7.4.0.4

Extra Exercises My First Turnstile Language

Jesse Tov

There are no dependencies between these exercises, so you can attempt any of them in any order.

Exercise 48. Extend the syntax of def to support this convenient sugar for defining functions:

(def (- [x Int] [y Int])
  (+ x (* y -1)))

Don’t forget to test!

Exercise 49. Suppose you want to curry a function of type (-> Int Int Int), turning it into a function of type (-> Int (-> Int Int)). If you’ve implemented the rules from this morning for both annotated and unannotated λs, then writing it either of these two ways should work:

> (λ ([f (-> Int Int Int)])
         (λ ([x Int])
           (λ ([y Int])
             (f x y))))

#<procedure>

> (ann (λ (f) (λ (x) (λ (y) (f x y))))
       (-> (-> Int Int Int) (-> Int (-> Int Int))))

#<procedure>

However, this “in-between” way probably doesn’t:

> (ann (λ ([f (-> Int Int Int)])
         (λ (x) (λ (y) (f x y))))
       (-> (-> Int Int Int) (-> Int (-> Int Int))))

eval:14.0: λ: no expected type, add annotations

  at: (λ (x) (λ (y) (f x y)))

  in: (λ (x) (λ (y) (f x y)))

  parsing context:

   while parsing has-expected-type

    term: (λ (x) (λ (y) (f x y)))

    location: eval:14.0

Why not?
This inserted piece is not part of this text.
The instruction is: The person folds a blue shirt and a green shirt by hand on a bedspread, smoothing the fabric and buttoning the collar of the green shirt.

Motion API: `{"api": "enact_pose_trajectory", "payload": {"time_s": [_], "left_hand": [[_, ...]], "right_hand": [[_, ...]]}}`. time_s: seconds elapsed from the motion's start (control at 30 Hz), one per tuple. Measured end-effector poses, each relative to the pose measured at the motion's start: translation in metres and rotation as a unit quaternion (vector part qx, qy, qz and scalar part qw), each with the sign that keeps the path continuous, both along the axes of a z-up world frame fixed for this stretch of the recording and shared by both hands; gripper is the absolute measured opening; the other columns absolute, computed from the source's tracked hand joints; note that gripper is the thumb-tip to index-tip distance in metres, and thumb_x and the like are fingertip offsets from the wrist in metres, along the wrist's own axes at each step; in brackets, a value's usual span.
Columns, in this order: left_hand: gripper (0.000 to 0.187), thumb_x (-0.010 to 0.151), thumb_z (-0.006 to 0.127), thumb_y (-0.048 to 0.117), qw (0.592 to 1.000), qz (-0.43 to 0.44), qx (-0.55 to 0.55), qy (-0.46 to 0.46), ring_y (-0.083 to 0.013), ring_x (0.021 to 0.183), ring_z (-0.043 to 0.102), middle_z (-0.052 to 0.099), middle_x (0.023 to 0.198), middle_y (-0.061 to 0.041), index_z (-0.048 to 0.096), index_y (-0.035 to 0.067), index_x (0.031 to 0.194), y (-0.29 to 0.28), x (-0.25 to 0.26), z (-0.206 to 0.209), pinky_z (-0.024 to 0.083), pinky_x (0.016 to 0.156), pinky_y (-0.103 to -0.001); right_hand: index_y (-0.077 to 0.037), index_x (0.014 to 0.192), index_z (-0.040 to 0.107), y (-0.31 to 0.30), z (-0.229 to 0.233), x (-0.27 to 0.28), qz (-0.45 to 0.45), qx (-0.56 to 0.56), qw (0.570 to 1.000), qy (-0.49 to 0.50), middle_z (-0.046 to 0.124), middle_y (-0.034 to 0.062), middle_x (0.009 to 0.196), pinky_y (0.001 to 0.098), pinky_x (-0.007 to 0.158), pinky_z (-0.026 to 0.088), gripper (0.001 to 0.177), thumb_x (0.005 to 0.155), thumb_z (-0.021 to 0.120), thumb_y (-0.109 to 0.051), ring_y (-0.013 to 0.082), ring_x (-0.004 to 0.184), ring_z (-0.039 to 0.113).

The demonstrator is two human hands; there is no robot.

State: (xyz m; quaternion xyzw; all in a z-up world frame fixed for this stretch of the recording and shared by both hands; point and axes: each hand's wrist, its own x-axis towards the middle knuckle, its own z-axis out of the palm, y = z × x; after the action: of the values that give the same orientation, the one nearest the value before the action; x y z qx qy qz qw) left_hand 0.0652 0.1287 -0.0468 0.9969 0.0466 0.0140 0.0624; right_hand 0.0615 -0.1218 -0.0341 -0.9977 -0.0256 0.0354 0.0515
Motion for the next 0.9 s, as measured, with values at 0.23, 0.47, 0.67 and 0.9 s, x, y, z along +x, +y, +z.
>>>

Can you fix it?

Exercise 50. Racket’s let* is like let, except that each local variable that it binds is in scope for subsequent bindings:

> (let* ([x 3]
         [y (add1 x)])
    y)

4

> (let ([x 3]
        [y (add1 x)])
    y)

x: undefined;

 cannot reference an identifier before its definition

  module: 'program

Extend your typed langauge with a let* form.

Hint: Implementing let* using pattern repetition (...) is quite difficult; use recursion.

Exercise 51. Racket’s let form can have a name:

(let name
  ([var rhs] ...)
  body ...)

This binds name locally inside the let to a function that re-evaluates the let while binding the variables var ... to the function’s arguments instead of to rhs .... As syntatic sugar, you might think of it as being equivalent to a combination of letrec and λ:

(letrec
    ([name (λ (var ...) body ...)])
  (name rhs ...))

Unfortunately, that translation doesn’t work in our typed language, because 1) we don’t have letrec, and 2) even if we did, it would require type annotations that the original let form doesn’t have.

To type named let directly, you will need a type annotation. Figure out what type annotation you need, choose a syntax for it, and extend your typed syntax for let to handle it. Then make sure your extension hasn’t broken anonymous let.